Report every line in the records below that holds the word "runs".

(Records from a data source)
•••••
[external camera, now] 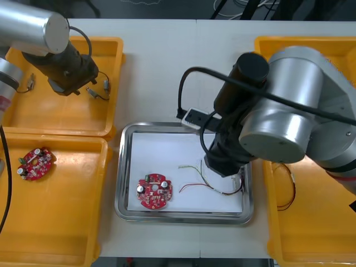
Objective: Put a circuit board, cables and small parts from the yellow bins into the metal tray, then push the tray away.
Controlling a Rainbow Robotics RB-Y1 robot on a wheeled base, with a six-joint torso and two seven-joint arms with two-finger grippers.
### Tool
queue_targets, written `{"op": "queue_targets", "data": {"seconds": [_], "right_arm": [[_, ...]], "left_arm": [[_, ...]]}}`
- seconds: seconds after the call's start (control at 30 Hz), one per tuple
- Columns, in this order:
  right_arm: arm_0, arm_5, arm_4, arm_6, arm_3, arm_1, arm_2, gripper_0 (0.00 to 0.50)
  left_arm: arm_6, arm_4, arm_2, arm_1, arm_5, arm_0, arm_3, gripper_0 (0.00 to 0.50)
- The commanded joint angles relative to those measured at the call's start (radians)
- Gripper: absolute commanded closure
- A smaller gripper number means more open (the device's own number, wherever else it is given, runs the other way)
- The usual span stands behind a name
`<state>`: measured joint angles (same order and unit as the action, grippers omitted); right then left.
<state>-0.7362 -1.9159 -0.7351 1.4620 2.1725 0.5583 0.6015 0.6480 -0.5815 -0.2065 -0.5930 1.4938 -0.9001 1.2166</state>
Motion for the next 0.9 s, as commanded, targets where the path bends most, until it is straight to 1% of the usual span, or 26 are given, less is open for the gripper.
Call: {"op": "queue_targets", "data": {"seconds": [0.03,0.17,0.23,0.4,0.47,0.53,0.67,0.77,0.9], "right_arm": [[-0.065,-0.004,-0.038,-0.031,0.043,0.026,-0.106,0.0],[-0.074,-0.004,-0.079,-0.035,0.043,0.078,-0.163,0.0],[-0.074,-0.004,-0.11,-0.037,0.043,0.117,-0.2,0.0],[-0.074,-0.004,-0.127,-0.037,0.038,0.181,-0.272,0.0],[-0.075,-0.004,-0.136,-0.032,0.024,0.201,-0.296,0.0],[-0.077,-0.004,-0.158,-0.028,-0.008,0.227,-0.33,0.0],[-0.088,-0.004,-0.196,-0.022,-0.074,0.261,-0.373,0.0],[-0.1,-0.004,-0.204,-0.02,-0.129,0.284,-0.404,0.0],[-0.112,-0.004,-0.167,-0.02,-0.198,0.295,-0.437,0.0]], "left_arm": [[-0.087,0.035,-0.053,0.022,-0.038,-0.054,-0.04,0.0],[-0.087,0.035,-0.062,0.025,-0.052,-0.054,-0.071,0.0],[-0.087,0.035,-0.079,0.025,-0.066,-0.054,-0.083,0.0],[-0.094,0.032,-0.099,0.025,-0.083,-0.054,-0.098,0.0],[-0.094,0.031,-0.1,0.027,-0.086,-0.054,-0.098,0.0],[-0.096,0.031,-0.099,0.028,-0.09,-0.054,-0.1,0.0],[-0.097,0.029,-0.105,0.028,-0.092,-0.054,-0.098,0.0],[-0.102,0.032,-0.123,0.028,-0.095,-0.053,-0.1,0.0],[-0.11,0.032,-0.134,0.028,-0.095,-0.049,-0.098,0.0]]}}
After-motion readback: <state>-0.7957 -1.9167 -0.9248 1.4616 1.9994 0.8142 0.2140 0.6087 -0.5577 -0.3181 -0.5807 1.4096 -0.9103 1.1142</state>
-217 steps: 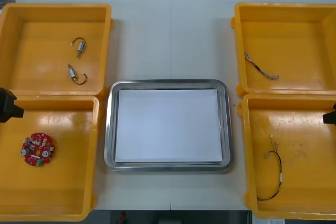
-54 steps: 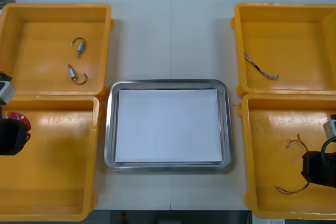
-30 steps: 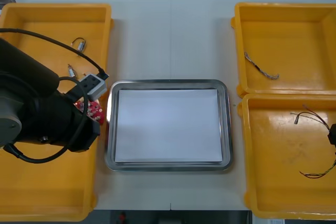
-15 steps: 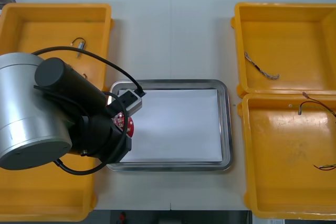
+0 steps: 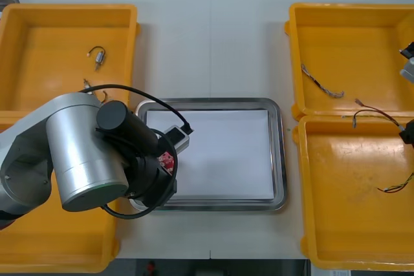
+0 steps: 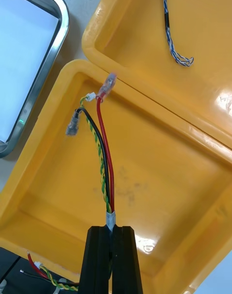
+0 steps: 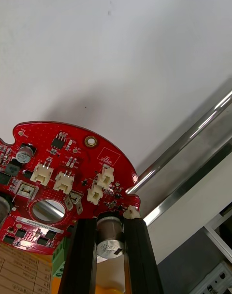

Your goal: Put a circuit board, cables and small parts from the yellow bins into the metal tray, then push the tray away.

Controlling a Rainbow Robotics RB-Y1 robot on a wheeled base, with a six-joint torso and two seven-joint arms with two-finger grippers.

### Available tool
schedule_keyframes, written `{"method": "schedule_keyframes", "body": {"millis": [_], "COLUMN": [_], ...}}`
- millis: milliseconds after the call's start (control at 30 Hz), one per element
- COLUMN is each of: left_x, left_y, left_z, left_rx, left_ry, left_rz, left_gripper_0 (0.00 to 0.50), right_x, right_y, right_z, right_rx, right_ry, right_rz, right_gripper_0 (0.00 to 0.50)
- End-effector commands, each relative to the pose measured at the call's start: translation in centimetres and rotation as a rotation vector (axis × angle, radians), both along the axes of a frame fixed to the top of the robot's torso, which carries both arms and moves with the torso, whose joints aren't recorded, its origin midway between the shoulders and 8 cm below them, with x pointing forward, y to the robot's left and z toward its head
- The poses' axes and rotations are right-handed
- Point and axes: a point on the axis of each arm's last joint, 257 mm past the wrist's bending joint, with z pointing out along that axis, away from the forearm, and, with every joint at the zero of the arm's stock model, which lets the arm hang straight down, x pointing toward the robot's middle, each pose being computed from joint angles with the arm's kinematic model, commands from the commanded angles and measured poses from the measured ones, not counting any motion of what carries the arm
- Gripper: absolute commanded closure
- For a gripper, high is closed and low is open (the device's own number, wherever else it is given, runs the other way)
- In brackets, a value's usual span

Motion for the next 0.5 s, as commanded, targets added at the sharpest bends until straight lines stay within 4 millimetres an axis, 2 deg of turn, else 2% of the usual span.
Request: {"method": "schedule_keyframes", "body": {"millis": [33, 500], "left_x": [0.9, 1.4], "left_y": [-2.3, -3.5], "left_z": [0.2, -1.8], "left_rx": [-0.061, -0.095], "left_ry": [-0.035, -0.038], "left_rz": [0.057, 0.068], "left_gripper_0": [0.500, 0.500], "right_x": [0.4, 0.1], "right_y": [-0.3, 0.0], "right_z": [0.8, 0.6], "right_rx": [-0.057, -0.056], "right_ry": [-0.007, 0.007], "right_rz": [0.054, 0.081], "right_gripper_0": [0.500, 0.500]}}
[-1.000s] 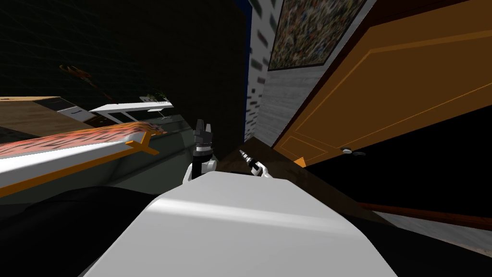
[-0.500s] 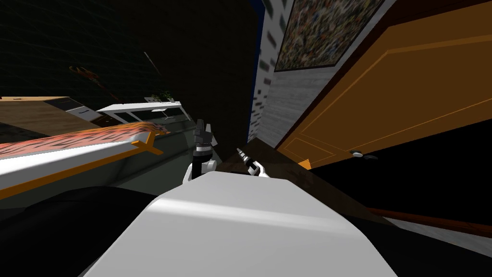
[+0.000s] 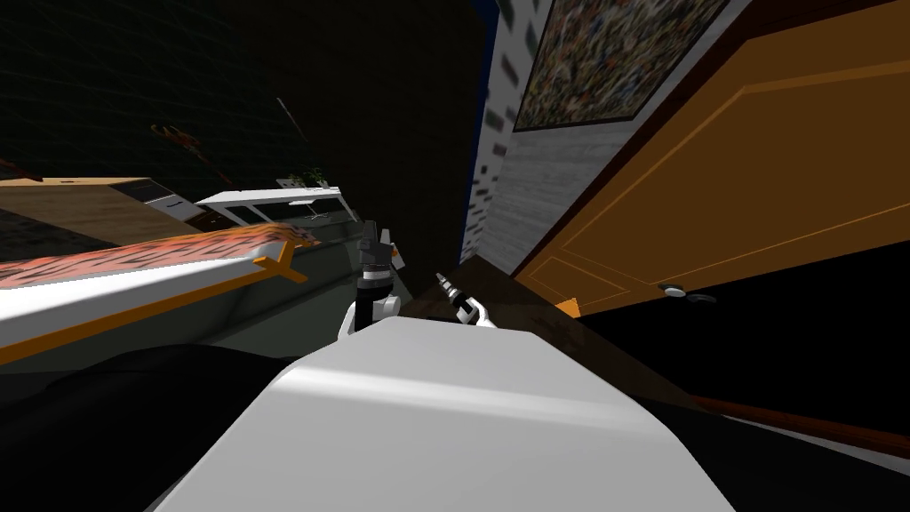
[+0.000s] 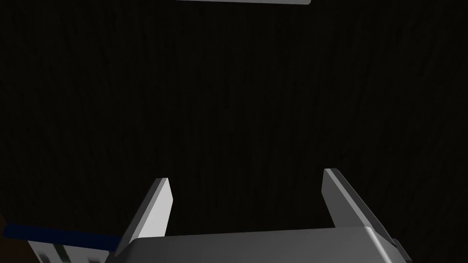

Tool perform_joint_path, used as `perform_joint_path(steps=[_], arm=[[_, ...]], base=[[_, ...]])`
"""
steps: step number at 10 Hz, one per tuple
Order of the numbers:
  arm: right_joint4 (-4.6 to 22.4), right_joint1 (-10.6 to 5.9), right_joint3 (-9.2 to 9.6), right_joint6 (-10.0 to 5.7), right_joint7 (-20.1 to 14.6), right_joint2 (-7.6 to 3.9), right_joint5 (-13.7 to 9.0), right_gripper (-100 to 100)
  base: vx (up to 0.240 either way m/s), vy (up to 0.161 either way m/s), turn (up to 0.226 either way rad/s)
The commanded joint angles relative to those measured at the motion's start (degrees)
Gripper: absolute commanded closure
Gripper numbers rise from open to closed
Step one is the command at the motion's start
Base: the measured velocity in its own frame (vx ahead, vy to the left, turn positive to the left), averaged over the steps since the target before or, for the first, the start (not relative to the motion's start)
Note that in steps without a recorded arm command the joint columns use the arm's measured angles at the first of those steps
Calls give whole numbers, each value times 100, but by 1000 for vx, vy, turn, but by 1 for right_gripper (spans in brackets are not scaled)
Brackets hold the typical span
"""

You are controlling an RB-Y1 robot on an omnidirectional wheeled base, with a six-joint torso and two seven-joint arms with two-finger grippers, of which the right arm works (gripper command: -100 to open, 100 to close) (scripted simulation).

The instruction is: Pull the door open

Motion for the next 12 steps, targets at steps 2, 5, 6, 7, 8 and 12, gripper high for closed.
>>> perform_joint_path(steps=[2, 5, 6, 7, 8, 12], arm=[[0, 0, 0, 0, 0, 0, 0, -100], [0, 0, 0, 0, 0, 0, 0, -100], [5, -1, 1, 0, -3, -33, -3, -100], [7, -2, 2, 0, -5, -49, -4, -100], [8, -3, 5, -1, -9, -71, -6, -100], [-49, 0, 55, -27, -36, 41, -45, -100]], base=[[-5, 10, 21], [-12, -3, -15], [-34, -110, -52], [-34, -201, -31], [-44, -244, -27], [-49, -174, -76]])
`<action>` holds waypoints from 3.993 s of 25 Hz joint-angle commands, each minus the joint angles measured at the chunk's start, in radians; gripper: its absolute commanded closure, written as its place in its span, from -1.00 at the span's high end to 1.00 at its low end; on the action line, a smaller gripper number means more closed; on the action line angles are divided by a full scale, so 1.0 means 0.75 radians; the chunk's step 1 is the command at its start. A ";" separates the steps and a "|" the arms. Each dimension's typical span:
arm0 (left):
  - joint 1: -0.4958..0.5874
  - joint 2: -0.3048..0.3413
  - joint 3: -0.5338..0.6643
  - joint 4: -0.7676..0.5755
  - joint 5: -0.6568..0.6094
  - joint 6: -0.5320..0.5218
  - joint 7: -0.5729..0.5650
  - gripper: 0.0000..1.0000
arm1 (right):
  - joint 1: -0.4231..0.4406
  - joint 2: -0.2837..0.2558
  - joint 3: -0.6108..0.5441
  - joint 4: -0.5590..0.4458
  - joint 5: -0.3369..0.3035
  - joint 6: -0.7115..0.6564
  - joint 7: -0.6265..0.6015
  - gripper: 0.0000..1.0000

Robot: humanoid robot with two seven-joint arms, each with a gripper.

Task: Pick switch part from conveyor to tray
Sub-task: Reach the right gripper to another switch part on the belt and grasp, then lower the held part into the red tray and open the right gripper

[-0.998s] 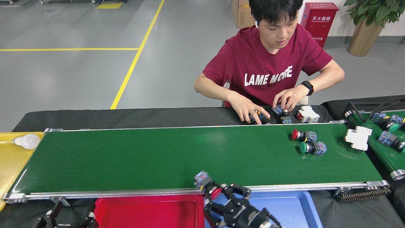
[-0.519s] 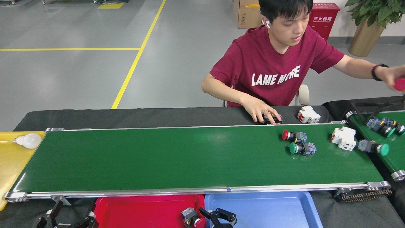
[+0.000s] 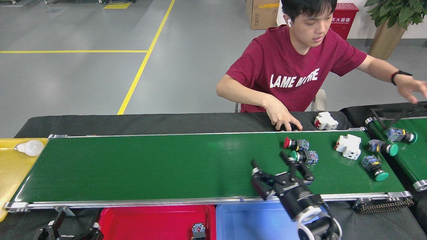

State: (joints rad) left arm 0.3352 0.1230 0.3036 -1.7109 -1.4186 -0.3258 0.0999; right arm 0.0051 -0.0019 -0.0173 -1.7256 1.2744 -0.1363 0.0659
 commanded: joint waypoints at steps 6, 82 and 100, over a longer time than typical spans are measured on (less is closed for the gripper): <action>0.001 0.012 0.010 -0.014 0.002 0.005 0.008 1.00 | 0.298 -0.010 -0.098 -0.060 -0.004 -0.021 -0.123 0.92; -0.028 0.016 0.000 -0.005 0.000 0.003 0.004 1.00 | -0.044 0.080 0.690 0.172 0.084 -0.350 0.192 0.97; -0.298 -0.009 -0.284 -0.020 -0.025 0.029 -0.135 1.00 | -0.166 0.111 0.072 0.086 0.070 -0.115 0.235 0.93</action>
State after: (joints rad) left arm 0.1393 0.1196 0.1186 -1.7106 -1.4342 -0.3140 0.0348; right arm -0.1055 0.0848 0.0682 -1.6551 1.3286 -0.2507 0.2488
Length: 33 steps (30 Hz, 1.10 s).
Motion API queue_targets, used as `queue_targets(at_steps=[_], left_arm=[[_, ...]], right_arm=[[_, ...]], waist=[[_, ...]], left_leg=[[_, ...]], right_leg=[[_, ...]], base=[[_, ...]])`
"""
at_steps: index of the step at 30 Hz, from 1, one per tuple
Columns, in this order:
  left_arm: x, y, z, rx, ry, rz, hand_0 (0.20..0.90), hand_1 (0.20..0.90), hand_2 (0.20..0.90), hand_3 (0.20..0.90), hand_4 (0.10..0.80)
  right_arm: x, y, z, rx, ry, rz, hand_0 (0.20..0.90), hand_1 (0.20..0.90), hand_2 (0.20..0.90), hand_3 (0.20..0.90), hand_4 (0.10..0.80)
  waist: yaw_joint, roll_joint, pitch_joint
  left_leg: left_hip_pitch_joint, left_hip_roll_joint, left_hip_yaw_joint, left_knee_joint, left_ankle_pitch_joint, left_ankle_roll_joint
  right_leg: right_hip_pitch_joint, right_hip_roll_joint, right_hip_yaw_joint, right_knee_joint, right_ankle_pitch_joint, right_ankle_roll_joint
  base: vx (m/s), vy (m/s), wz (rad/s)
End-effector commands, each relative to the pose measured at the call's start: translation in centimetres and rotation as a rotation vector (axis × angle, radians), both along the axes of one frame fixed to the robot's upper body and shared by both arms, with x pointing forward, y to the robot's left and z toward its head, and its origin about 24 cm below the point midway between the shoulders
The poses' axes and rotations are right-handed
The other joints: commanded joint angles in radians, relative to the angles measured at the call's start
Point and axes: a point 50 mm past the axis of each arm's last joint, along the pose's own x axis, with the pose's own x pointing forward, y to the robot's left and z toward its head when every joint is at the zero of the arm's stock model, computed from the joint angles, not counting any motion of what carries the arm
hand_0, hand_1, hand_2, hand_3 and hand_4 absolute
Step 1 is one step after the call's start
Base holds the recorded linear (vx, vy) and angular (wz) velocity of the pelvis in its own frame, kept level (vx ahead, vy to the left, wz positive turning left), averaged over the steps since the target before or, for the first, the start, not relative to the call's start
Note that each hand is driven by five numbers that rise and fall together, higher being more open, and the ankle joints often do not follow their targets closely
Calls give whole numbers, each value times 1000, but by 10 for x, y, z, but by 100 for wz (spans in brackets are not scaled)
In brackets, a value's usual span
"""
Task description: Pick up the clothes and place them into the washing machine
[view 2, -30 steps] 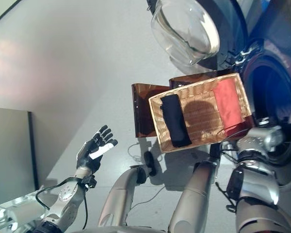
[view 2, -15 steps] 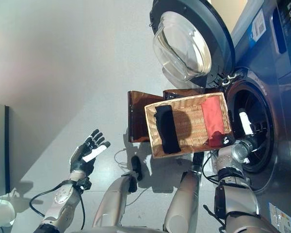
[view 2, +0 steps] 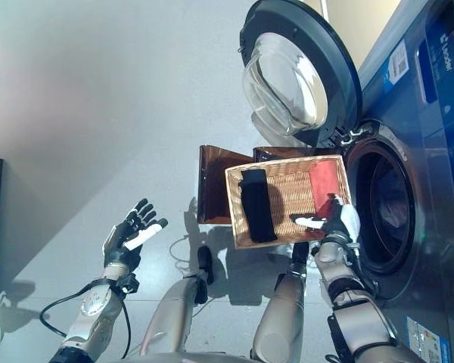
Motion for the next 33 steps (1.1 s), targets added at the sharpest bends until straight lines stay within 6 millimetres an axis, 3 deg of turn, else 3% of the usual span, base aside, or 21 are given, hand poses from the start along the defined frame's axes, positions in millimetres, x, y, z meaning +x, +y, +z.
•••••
## [ANSWER SPACE]
- A smaller gripper number means more open (the device's own number, wherever else it is given, runs the other way)
- For a gripper, high is closed and low is open (the device's own number, wherever else it is given, runs the other way)

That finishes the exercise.